Siempre trato de salir diez minutos antes de la oficina, como quien no quiere la cosa. Ojo, que no es maldad ni vagancia, ni esquivar un bulto de último momento. Es el subte. Esos diez minutos hacen la diferencia entre poder sentarme o viajar enlatado. Después queda desear muy muy fuerte que no se suba ninguna embarazada, ningún viejo (la mitad de las veces pasa, igual, y cedo más por culpa que por educación).
Diez minutos no parecen nada, pero cuando lo medís en situaciones así te das cuenta de que te puede cambiar el día. La lluvia es otro ejemplo: si salgo ahora llego seco, si salgo en diez me agarra a traición y llego hecho sopa, a punto caramelo para una gripe. El viernes pasado se me combinó todo: tuve que quedarme diez minutos de más por esos proyectos que nacen hoy pero tienen que estar para ayer y la tormenta se largó cuando había hecho una cuadra.
Me apreté en el vagón con una mezcla a partes iguales de agua y frustración. Al menos el calor humano previno la neumonía los cuarenta minutos hasta que me tocó bajar. Cuando salí lloviznaba un poco, pero ya sin molestar. A la vuelta de mi casa, veinte minutos desfasado de lo convencional, apareció adelante mío con un buzo con capucha que le quedaba grande.

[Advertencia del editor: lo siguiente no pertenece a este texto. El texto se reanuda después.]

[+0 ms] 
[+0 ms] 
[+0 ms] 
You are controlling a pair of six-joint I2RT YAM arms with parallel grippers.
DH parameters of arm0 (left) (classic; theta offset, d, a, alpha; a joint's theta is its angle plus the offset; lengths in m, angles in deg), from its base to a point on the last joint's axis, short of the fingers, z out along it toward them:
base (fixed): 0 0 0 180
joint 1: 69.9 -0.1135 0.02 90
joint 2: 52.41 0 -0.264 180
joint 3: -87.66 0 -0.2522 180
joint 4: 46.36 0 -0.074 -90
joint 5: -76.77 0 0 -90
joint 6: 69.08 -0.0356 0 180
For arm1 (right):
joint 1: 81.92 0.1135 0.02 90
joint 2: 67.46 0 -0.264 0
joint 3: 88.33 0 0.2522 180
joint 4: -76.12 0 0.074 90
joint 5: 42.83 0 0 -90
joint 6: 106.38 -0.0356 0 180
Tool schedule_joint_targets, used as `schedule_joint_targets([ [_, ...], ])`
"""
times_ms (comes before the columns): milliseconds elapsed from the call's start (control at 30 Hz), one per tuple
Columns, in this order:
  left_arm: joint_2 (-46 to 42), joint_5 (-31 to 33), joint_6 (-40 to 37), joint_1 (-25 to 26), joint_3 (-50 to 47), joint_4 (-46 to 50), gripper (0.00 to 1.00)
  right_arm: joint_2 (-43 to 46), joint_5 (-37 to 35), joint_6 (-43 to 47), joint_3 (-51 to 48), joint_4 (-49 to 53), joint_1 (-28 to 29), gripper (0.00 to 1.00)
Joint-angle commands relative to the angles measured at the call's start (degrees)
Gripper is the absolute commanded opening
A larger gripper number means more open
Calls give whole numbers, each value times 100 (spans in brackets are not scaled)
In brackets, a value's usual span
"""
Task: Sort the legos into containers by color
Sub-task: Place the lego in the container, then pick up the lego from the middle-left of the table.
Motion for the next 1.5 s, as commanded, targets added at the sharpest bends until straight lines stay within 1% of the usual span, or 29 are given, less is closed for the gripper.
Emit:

Nos despedimos cuando teníamos 16 y estamos al borde de los 23.
Nos vimos a la vez y nos
reconocimos al instante. Fue tan evidente que no pudimos ni hacernos los
boludos y seguir de largo. Creo que a ella hasta se le escapó un gritito, o
capaz fui yo. Ella me reconoció aunque ahora tengo barba y anteojos, yo la
reconocí aunque haya crecido unos centímetros, se haya cortado el pelo y se le
hayan terminado de desarrollar las tetas (o capaz se las hizo, no le pregunté).
Quisimos ensayar un
saludo casual y al paso pero no nos salió. Nos quedamos mirándonos de arriba
abajo. Ella reaccionó primero y amagó a abrazarme mientras me preguntaba "¿cómo estás?", yo reaccioné cuando ya la tenía encima, mientras respondía con el cariño de un autómata. Cuando pude hablar le pregunté qué hacía acá, si se había mudado a la otra punta del país hacía tanto. Resulta que se hartó y se mudó acá a una cuadra, que no tenía idea de que yo me había mudado también desde la provincia, que quería recibirse de diseñadora y allá no era tan fácil.
Habremos pasado unos quince minutos abajo de un techito hasta que nos decidimos por fin a tomar un café en un barcito de la zona. No me animé a invitarla a casa. Nos conocíamos de chicos y habíamos salido unos meses, con ese amor intenso adolescente, pero el trabajo del padre se la llevó a seguir con su vida en otro lado. En ese momento nos pareció una buena idea prometernos no intentar hablar para no sufrirlo más de la cuenta. No supimos más del otro.
Y ahora la tenía enfrente, con el pelo cortito y los mismos ojos curiosos de siempre. Yo, haciendo más esfuerzo por no parecer imbécil que por parecer interesante. No nos insinuamos en ningún momento, no paramos de hablar en ningún momento. Pasamos tres horas hasta que el bar cerró y la acompañé. Nos saludamos con un abrazo e hice las dos cuadras a casa pensando en por qué en ningún momento le conté que llevaba dos años en pareja.